Optimizing Large Language Models Practical Approaches and Applications of Quantization Technique
Author | : Anand Vemula |
Publisher | : Anand Vemula |
Total Pages | : 143 |
Release | : 2024-08-19 |
ISBN-10 | : |
ISBN-13 | : |
Rating | : 4/5 ( Downloads) |
Download or read book Optimizing Large Language Models Practical Approaches and Applications of Quantization Technique written by Anand Vemula and published by Anand Vemula. This book was released on 2024-08-19 with total page 143 pages. Available in PDF, EPUB and Kindle. Book excerpt: The book provides an in-depth understanding of quantization techniques and their impact on model efficiency, performance, and deployment. The book starts with a foundational overview of quantization, explaining its significance in reducing the computational and memory requirements of LLMs. It delves into various quantization methods, including uniform and non-uniform quantization, per-layer and per-channel quantization, and hybrid approaches.

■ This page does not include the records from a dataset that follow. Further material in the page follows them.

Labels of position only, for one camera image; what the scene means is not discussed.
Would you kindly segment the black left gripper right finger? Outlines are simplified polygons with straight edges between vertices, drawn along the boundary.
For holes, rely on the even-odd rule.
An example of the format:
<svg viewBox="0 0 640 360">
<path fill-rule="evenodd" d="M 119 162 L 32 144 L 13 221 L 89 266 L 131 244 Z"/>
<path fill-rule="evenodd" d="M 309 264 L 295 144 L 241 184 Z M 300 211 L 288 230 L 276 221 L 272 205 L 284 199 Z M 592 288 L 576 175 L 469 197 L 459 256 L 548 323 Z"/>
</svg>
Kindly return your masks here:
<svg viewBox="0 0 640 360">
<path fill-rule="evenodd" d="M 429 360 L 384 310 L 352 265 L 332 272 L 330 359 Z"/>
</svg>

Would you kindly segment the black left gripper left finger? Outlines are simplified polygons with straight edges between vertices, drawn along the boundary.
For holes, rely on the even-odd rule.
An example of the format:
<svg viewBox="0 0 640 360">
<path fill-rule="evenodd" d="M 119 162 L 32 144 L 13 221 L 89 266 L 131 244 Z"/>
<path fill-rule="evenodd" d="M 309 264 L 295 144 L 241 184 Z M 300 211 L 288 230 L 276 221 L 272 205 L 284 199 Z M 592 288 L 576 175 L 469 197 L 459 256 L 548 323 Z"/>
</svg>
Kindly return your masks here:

Each technique is examined for its applicability and trade-offs, helping readers select the best method for their specific needs. The guide further explores advanced topics such as quantization for edge devices and multi-lingual models. It contrasts dynamic and static quantization strategies and discusses emerging trends in the field. Practical examples, use cases, and case studies are provided to illustrate how these techniques are applied in real-world scenarios, including the quantization of popular models like GPT and BERT.